Quarterly report: Macroeconomic indicators show good signs, data reveals

SBP projects average inflation to be between 8.5-9.5%.


March 28, 2014
SBP says the improvement in the fiscal and external accounts in the second half of 2013-14 depends on the expected proceeds from the auction of 3G licences and Coalition Support Fund inflows. PHOTO: FILE



There has been a perceptible improvement in the country’s macroeconomic indicators with decreasing inflationary pressure, improving foreign exchange reserves position and a growing large-scale manufacturing (LSM) sector, according to the second quarterly report for 2013-14 released by the State Bank of Pakistan (SBP) on Friday.


However, the SBP says the improvement in the fiscal and external accounts in the second half of 2013-14 depends on the expected proceeds from the auction of 3G licences and Coalition Support Fund (CSF) inflows. “If expected official external inflows are realised in the second half of 2013-14, SBP’s foreign exchange reserves are likely to exceed our initial projection for the full year,” it said.



The report traced the recent comfort on the external side to an unanticipated $1.5 billion inflow into the SBP’s reserves, which could have triggered market expectations that Pakistan may receive a facility to defer oil payments in the last quarter of 2013-14. “Along with dampening inflationary expectations for the remaining part of 2013-14, this has changed the market’s interest rate outlook. The SBP projects average inflation in 2013-14 to be in the range of 8.5-9.5%,” it said.

The report says that due to a decline in cotton production, the prospects of achieving the gross domestic product (GDP) growth target in 2013-14 could be undermined.

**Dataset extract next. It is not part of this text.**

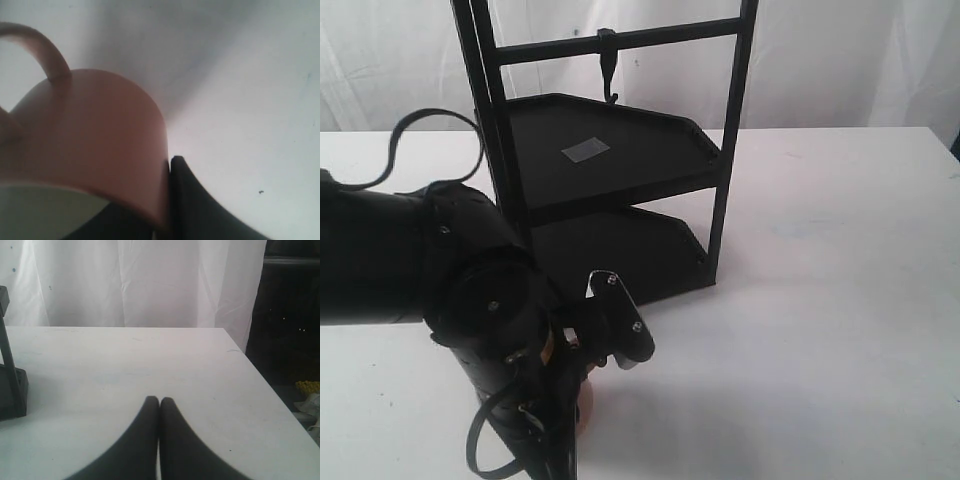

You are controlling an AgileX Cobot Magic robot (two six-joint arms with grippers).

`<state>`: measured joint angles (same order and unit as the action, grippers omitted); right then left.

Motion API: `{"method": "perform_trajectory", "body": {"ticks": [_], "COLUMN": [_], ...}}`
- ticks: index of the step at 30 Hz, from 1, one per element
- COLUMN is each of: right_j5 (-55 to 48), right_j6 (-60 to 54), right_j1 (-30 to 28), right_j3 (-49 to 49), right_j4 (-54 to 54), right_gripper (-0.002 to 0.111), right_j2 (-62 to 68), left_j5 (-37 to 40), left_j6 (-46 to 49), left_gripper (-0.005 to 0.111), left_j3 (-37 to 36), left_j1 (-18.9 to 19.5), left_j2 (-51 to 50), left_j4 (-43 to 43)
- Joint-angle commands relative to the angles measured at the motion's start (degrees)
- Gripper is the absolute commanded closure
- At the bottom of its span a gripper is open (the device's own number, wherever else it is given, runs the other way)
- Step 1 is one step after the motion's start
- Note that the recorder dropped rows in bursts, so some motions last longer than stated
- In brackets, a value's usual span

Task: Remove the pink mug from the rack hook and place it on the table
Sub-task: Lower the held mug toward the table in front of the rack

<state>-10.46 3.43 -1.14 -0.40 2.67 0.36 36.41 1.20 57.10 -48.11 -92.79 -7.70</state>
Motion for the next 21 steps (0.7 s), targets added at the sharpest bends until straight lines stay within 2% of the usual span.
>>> {"method": "perform_trajectory", "body": {"ticks": [1,7,21], "right_j5": [0.2,0.2,0.2], "right_j6": [0.1,0.1,0.1], "right_j1": [0.0,0.0,0.0], "right_j3": [0.4,0.4,0.4], "right_j4": [0.1,0.1,0.1], "right_gripper": [0.108,0.108,0.108], "right_j2": [-0.4,-0.4,-0.4], "left_j5": [-1.0,-0.9,-0.4], "left_j6": [0.4,3.7,3.7], "left_gripper": [0.107,0.107,0.107], "left_j3": [0.3,0.3,0.3], "left_j1": [0.5,2.1,2.3], "left_j2": [-0.6,-0.7,-2.6], "left_j4": [1.0,4.2,4.6]}}
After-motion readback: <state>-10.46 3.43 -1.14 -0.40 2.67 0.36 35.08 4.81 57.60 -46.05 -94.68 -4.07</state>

However, LSM continues to post strong growth, which bodes well for the country’s overall economic growth, it said. The rebound in LSM is supported by investments in alternate energy sources, improved power supply after the resolution of the circular debt, capacity enhancement in steel, paper, fertiliser, beverages, and rubber in the last few years, and increased lending to private-sector businesses, especially in fixed investment loans.

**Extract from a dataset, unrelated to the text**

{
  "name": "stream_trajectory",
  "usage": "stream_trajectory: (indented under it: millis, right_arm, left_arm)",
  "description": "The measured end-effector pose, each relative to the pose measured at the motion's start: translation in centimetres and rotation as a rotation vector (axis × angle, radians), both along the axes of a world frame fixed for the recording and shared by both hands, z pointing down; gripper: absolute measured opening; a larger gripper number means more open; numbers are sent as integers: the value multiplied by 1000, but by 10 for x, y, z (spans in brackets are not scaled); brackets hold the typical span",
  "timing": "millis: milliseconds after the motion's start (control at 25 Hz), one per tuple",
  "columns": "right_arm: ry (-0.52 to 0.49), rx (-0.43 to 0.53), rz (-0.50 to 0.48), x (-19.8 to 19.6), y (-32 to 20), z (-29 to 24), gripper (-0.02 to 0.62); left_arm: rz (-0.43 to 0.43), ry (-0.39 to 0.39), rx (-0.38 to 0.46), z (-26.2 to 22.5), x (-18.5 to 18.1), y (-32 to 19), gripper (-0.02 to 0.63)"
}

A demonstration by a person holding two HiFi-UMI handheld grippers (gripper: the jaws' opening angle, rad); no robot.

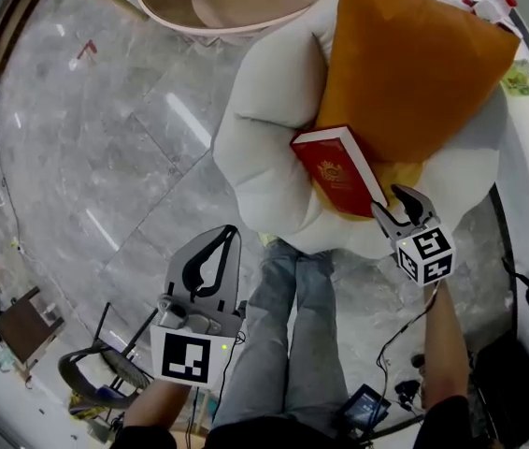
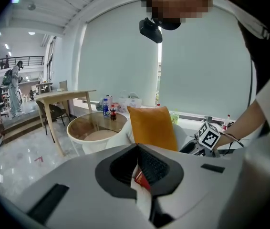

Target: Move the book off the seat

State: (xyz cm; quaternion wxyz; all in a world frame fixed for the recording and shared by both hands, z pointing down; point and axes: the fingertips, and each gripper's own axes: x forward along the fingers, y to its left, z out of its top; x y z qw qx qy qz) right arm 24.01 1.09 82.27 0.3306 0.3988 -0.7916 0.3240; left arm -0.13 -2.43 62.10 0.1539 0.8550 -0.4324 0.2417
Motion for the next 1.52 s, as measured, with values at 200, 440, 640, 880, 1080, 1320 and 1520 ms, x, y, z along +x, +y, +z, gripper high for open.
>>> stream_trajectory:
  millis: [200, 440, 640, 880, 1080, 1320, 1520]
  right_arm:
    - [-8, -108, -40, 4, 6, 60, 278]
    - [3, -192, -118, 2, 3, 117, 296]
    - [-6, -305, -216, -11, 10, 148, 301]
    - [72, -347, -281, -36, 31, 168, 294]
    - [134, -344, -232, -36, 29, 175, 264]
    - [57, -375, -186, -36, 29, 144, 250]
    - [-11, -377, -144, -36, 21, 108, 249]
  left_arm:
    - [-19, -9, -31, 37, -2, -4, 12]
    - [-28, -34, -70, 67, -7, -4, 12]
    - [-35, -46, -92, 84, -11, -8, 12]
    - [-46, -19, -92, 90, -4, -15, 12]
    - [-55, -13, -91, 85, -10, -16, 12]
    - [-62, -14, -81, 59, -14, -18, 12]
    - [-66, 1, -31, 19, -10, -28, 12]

According to the report, the government mobilised Rs188.1 billion from commercial banks during the second quarter of 2013-14 against a net retirement of Rs179.1 billion in the first quarter of the year. The government was not able to contain its borrowing from the SBP within the limit agreed with the International Monetary Fund (IMF). “However, with the bilateral inflows in February and March, and other external inflows expected in the second half of 2013-14, these targets should be easier going forward,” it said.

The report says the fiscal deficit during the first half of 2013-14 narrowed to 2.1% of GDP because of a slowdown in spending and an increase in revenues as opposed to 2.7% in the same period of the last fiscal year.

The report also pointed out that fiscal austerity was hurting development spending both at federal and the provincial levels, which may be attributed to a lack of external funding. “In our view, there is a need to rethink this avenue of fiscal consolidation within the context of long-term growth prospects of the economy,” it said.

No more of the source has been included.